Stojnov D. (1996) Kelly’s theory of ethics: Hidden, mislaid or misleading? Journal of Constructivist Psychology 9: 185–199.
Kelly did not explicitly aim to produce a special theory of ethics, but his work offers enough basic principles to give us an idea of what a personal construct theory of ethics would look like. In this article, I articulate the implicit theory of moral construing and reveiew its similarities to, and differences from, other theories. I pay special attention to the question of universalism versus relativism, a somewhat misleading issue in the presentation of personal construct theory. I conclude by proposing that personal construct psychology be construed as a universal and constructivist approach to ethics.
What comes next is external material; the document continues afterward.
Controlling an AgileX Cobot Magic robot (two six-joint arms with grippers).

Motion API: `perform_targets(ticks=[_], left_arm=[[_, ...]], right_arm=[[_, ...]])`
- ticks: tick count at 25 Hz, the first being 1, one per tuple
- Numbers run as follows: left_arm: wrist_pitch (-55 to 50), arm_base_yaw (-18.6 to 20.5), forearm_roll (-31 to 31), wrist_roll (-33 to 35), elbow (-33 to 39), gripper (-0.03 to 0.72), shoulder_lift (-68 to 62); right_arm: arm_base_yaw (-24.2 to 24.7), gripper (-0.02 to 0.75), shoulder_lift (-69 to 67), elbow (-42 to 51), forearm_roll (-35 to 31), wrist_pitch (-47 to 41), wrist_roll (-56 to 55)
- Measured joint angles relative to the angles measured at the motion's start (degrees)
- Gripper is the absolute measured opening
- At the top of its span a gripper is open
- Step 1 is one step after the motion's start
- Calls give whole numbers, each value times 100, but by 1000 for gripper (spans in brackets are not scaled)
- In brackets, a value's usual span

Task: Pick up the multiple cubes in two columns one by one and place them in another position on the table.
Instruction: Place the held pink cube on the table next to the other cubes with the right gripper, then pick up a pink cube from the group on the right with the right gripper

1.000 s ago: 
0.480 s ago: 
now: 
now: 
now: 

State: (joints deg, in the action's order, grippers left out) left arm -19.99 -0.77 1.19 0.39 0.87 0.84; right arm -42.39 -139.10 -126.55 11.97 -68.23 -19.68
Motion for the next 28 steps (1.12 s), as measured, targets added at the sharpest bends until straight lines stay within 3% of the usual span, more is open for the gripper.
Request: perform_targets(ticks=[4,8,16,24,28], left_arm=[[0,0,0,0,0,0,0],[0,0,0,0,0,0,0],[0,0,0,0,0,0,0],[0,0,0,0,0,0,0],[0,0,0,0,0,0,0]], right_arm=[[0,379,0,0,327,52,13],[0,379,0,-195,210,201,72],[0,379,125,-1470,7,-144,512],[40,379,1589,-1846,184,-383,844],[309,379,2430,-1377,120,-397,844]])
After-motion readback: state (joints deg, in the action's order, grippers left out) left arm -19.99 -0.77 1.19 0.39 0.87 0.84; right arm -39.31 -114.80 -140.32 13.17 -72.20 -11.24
Taber K. S. (2020) Constructive Alternativism: George Kelly’s Personal Construct Theory. In: Akpan B. & Kennedy T. J. (eds.) Science education in theory and practice. Springer, Cham: 373–388. https://cepa.info/7259
George Kelly’s professional focus was on supporting people who were struggling with the stresses of their lives. Finding that the Freudian ideas he had been offered as tools in his own professional training offered little in working towards change with many of his clients, Kelly developed his own approach based upon a constructivist perspective of learning (which he called constructive alternativism) centred on the core metaphor of person-as-scientist. People, like good scientists, should always be open to exploring new data and considering alternative explanations and conceptions, rather than becoming fixed in established ways of thinking. Kelly’s work developed into a recognised approach in psychology, and became very influential in at least one school of thought in science education. Kelly did not only offer a theory that could support clinical practice for therapists, but also offered a methodology for exploring a learner’s developing thinking. In his own educational work, he found that his approach offered insights into teachers’ classroom difficulties. This chapter considers the core ideas of Kelly’s theory in comparison with other constructivist perspectives employed in science education. The chapter also discusses how Kelly’s personal construct theory can inform classroom teaching and reflects on an approach that explicitly expects people to behave scientifically as a perspective on science teaching and learning.